The summit itself lies on a ridge running from northeast to southwest. To the northwest its escarpment drops steeply in to the Blackmore Vale and Stour Valley, whilst to the southeast the woods of Turnworth Clump and Ringmoor are bracketed by two more ridges, Ibberton Long Down and Turnworth Down, forming a horseshoe with Bell Hill. Another spur runs east from Turnworth Down to Shillingstone Hill, site of a quarry and a popular cross-country race. A trig point on the Wessex Ridgeway marks this subsidiary summit.

== History ==
There is evidence of prehistoric settlement, with a tumulus (a bowl barrow) 500 metres southwest of the summit, a cross dyke beyond it and a settlement and field system in the area of the Ringmoor plantation. Ringmoor is a National Trust property. A disused pit at the foot of the escarpment indicates earlier quarrying activity.
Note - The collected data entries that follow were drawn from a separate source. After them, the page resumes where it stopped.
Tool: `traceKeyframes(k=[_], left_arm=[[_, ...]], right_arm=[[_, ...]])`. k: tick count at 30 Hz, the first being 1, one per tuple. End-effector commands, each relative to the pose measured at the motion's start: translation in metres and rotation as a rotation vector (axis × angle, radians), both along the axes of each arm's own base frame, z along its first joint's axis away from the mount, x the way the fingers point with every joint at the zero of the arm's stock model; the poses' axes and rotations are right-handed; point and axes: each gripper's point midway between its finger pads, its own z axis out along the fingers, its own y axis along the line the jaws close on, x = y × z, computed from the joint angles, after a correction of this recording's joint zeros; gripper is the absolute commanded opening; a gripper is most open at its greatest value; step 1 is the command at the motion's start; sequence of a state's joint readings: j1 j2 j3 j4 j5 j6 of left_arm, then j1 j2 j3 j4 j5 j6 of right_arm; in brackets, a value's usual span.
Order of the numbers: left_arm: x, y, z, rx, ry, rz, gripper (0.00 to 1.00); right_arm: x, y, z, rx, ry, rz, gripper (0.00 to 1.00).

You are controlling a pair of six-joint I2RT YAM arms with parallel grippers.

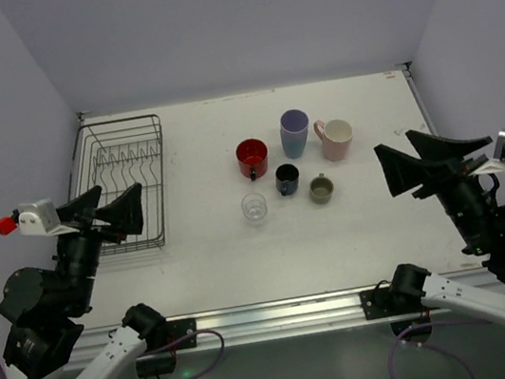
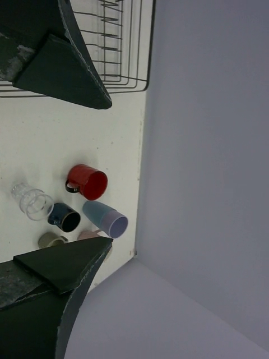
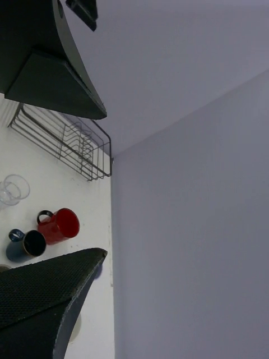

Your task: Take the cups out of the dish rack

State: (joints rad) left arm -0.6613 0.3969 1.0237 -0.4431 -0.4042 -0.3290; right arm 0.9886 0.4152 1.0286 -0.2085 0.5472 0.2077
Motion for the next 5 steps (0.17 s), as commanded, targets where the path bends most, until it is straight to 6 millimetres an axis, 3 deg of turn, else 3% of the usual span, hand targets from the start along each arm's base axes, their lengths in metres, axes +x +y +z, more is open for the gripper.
traceKeyframes(k=[1, 5], left_arm=[[-0.005, 0.004, 0.023, 0.012, -0.073, -0.001, 1.0], [0.003, 0.0, 0.011, 0.03, -0.048, 0.007, 1.0]], right_arm=[[0.008, -0.016, -0.024, -0.001, 0.039, -0.096, 0.99], [0.011, -0.007, -0.04, -0.014, 0.064, -0.081, 0.99]])
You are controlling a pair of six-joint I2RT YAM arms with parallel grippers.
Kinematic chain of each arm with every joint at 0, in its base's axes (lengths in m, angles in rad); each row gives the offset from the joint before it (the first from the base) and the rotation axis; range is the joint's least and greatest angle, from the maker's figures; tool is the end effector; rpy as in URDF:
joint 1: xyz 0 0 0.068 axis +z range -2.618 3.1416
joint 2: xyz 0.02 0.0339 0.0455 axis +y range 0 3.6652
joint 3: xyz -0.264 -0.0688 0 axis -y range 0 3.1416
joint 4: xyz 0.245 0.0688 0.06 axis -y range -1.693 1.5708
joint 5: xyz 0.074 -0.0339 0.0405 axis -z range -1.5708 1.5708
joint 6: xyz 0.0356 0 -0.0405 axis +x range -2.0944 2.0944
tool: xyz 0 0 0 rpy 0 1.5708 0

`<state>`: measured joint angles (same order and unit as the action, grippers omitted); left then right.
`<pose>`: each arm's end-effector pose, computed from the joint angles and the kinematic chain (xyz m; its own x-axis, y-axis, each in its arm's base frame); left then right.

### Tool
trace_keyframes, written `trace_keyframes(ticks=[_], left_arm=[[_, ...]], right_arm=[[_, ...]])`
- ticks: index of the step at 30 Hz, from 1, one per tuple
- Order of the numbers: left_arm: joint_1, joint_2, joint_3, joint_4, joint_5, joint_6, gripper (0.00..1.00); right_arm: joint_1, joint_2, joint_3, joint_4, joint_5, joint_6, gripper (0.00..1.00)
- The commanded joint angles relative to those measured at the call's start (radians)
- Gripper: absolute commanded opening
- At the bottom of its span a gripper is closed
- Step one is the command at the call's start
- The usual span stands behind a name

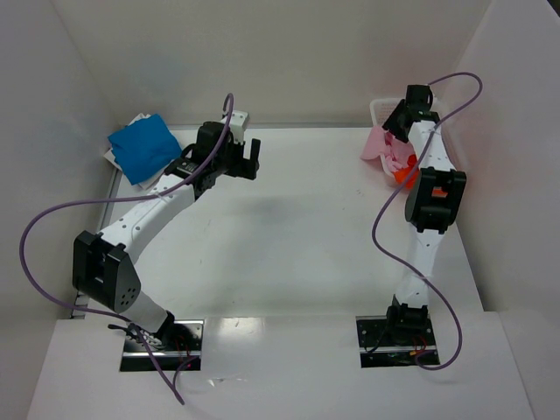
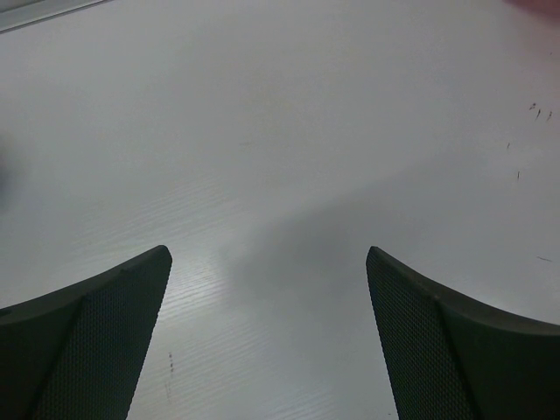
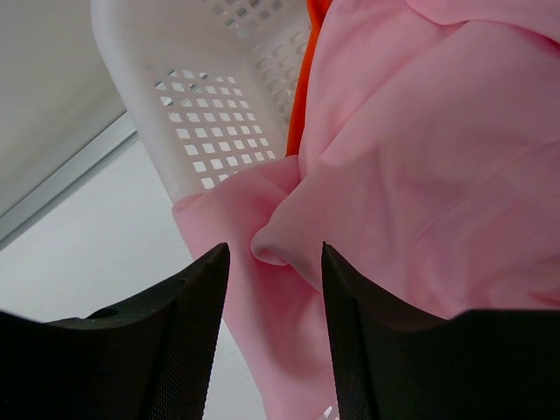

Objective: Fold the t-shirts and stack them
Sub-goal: Grab crumpled tshirt from bin with the right arm

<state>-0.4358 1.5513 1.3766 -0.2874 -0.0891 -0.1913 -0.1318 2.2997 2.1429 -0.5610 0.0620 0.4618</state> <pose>0.3318 -0.1510 0.3452 -0.4630 0.0067 -0.8863 0.2651 0.9553 -0.1312 0.5248 -0.0718 0.2594 -0.5047 0.5155 -0.6925 0.4494 0.8418 0.2991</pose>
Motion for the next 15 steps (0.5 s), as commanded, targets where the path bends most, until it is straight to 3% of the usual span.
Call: trace_keyframes(ticks=[1,3,9,12,15], left_arm=[[-0.003,0.003,0.042,0.013,0.000,-0.017,1.00],[-0.003,0.012,0.042,0.013,0.000,-0.017,1.00],[-0.003,0.012,0.042,0.013,0.009,-0.017,1.00],[-0.003,0.012,0.042,0.013,0.009,-0.017,1.00],[-0.003,0.012,0.042,0.013,0.009,-0.017,1.00]], right_arm=[[-0.012,0.014,0.003,0.012,0.027,-0.008,0.52],[-0.012,0.014,-0.009,0.021,0.027,-0.018,0.59],[-0.012,0.015,-0.020,0.030,0.009,-0.028,0.57],[-0.012,0.036,-0.011,0.030,-0.013,-0.028,0.49],[-0.012,0.061,0.031,0.015,-0.013,-0.028,0.33]])
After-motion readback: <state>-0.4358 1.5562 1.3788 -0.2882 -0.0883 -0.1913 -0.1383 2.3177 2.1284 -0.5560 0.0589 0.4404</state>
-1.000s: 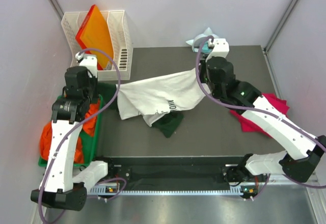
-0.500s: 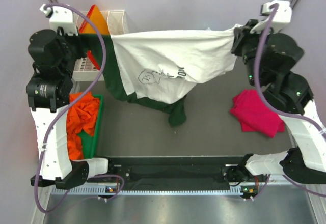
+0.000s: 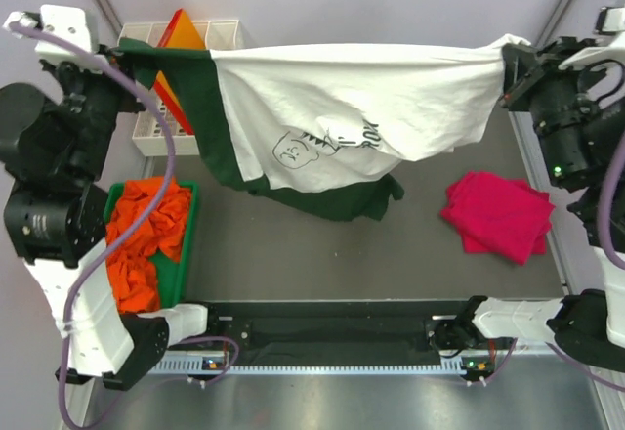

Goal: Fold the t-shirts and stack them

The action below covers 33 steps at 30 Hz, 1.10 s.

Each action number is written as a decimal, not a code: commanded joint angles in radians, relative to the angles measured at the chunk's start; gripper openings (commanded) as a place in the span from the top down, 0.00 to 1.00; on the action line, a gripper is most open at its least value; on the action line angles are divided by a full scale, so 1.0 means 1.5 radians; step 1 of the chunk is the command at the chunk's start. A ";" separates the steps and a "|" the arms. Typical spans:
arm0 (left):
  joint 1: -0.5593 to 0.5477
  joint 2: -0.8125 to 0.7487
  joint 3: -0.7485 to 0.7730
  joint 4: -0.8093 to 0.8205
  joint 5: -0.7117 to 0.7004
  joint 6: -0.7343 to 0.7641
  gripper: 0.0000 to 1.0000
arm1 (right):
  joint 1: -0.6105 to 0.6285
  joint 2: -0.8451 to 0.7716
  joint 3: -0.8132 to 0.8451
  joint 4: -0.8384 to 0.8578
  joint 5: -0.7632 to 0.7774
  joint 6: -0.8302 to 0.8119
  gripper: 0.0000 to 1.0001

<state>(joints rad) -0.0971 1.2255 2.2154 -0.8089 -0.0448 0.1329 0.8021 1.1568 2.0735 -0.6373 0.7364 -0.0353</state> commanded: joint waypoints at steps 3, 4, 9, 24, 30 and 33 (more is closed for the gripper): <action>0.014 -0.054 0.058 0.066 -0.063 -0.001 1.00 | -0.012 -0.029 0.088 0.031 0.102 -0.109 1.00; 0.014 -0.043 0.046 0.036 -0.054 -0.007 1.00 | -0.006 0.001 0.083 0.024 0.107 -0.120 1.00; 0.014 0.003 0.054 0.001 -0.079 -0.040 1.00 | 0.084 0.059 0.115 0.149 0.193 -0.210 1.00; 0.014 -0.063 -0.165 0.032 -0.044 -0.016 1.00 | 0.145 0.067 0.037 0.141 0.245 -0.155 1.00; 0.014 -0.112 -0.116 0.072 -0.014 -0.058 1.00 | 0.323 -0.043 -0.173 0.397 0.331 -0.306 1.00; 0.014 -0.138 -0.081 0.067 0.008 -0.072 1.00 | 0.497 -0.033 -0.258 0.850 0.427 -0.709 1.00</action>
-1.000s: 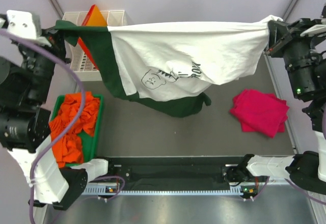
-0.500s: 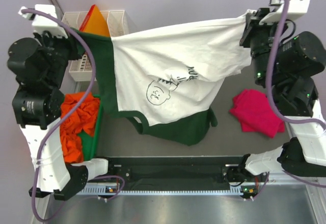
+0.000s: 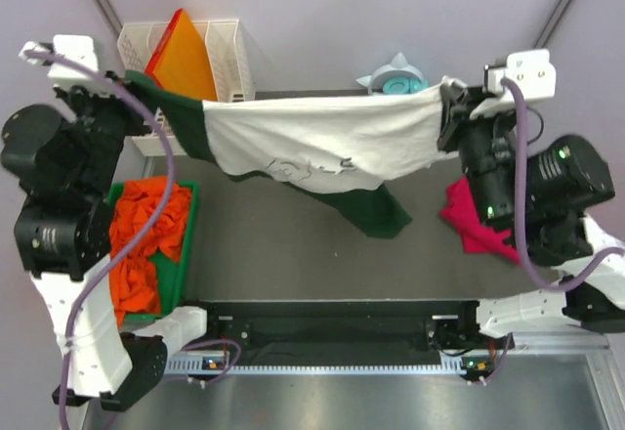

The villages of Belchalwell in the vale a mile to the northwest, and Belchalwell Street at the foot of the scarp, took their names from the original names of the two settlements, Bell and Chaldwell. Bell, now Belchalwell, was named after Bell Hill, and Chaldwell became Belchalwell Street.

== Sport ==
Bell Hill is a designated paragliding site.